We propose an epistemic logic for the applied pi calculus, which is a variant of the pi calculus with extensions for modeling cryptographic protocols. In such a calculus, the security guarantees are usually stated as equivalences . While process calculi provide a natural means to describe the protocols themselves, epistemic logics are often better suited for expressing certain security properties such as secrecy and anonymity. We intend to bridge the gap between these two approaches: using the set of traces generated by a process as models, we define a logic which has constructs for reasoning about both intruders epistemic knowledge and the set of messages in possession of the intruder. As an example we consider two formalizations of privacy in electronic voting and study the relationship between them.

Formal Analysis of Multiparty Contract Signing

We analyze the multiparty contract-signing protocols of Garay and MacKenzie (GM) and of Baum and Waidner (BW). We use a finite-state tool, Mocha, which allows specification of protocol properties in a branching-time temporal logic with game semantics. While our analysis does not reveal any errors in the BW protocol, in the GM protocol we discover serious problems with fairness for four signers and an oversight regarding abuse-freeness for three signers. We propose a complete revision of the GM subprotocols in order to restore fairness.
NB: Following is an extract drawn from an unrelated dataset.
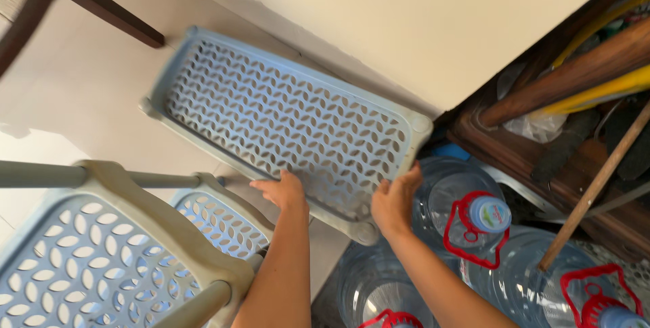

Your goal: The person disassembles a light blue plastic step stool by removing the top shelf and then detaching each vertical support pole one by one. The parts are placed on the floor next to the remaining base.

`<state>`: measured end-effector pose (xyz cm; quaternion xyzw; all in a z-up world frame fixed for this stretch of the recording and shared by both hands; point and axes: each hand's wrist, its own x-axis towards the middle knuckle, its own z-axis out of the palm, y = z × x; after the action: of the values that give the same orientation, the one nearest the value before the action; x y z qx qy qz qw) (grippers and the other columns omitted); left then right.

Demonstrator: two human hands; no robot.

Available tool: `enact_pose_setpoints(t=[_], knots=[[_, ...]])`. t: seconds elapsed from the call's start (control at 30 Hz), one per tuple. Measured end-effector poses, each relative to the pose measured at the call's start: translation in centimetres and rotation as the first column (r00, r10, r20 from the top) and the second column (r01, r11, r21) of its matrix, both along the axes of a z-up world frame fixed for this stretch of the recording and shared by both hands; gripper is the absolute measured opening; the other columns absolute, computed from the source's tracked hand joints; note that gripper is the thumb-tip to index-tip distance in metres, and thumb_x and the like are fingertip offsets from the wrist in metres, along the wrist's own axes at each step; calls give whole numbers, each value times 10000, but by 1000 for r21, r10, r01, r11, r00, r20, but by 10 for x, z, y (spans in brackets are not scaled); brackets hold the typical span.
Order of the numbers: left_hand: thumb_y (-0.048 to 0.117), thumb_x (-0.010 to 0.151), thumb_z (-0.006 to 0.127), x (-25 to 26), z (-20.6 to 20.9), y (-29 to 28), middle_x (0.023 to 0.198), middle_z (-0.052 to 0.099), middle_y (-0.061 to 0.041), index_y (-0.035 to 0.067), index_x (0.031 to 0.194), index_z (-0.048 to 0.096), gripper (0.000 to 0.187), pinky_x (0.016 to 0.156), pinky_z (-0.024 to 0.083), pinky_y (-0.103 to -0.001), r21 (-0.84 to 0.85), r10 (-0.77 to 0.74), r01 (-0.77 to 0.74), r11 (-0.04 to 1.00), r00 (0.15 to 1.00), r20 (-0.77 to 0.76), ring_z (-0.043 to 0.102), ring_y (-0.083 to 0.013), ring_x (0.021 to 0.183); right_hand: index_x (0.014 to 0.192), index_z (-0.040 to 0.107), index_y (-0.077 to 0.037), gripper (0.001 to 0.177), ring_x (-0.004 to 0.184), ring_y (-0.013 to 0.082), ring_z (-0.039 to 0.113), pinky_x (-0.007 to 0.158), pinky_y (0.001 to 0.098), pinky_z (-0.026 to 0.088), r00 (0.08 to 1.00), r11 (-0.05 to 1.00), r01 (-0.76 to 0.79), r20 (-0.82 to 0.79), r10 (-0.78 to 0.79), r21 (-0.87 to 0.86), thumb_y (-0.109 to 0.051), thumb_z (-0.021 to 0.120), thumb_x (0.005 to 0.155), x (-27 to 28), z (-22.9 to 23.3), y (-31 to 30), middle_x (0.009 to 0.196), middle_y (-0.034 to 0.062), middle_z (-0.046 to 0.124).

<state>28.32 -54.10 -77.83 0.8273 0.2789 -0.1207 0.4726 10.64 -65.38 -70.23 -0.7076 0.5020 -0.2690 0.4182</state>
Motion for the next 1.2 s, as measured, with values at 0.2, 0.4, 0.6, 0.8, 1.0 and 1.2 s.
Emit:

Reasoning about probabilistic sequential programs

A complete and decidable Hoare-style calculus for iteration-free probabilistic sequential programs is presented using a state logic with truth-functional propositional (not arithmetical) connectives.

Reasoning About Imperative Quantum Programs

A logic for reasoning about states of basic quantum imperative programs is presented. The models of the logic are ensembles obtained by attaching probabilities to pairs of quantum states and classical states. The state logic is used to provide a sound Hoare-style calculus for quantum imperative programs. The calculus is illustrated by proving the correctness of the Deutsch algorithm.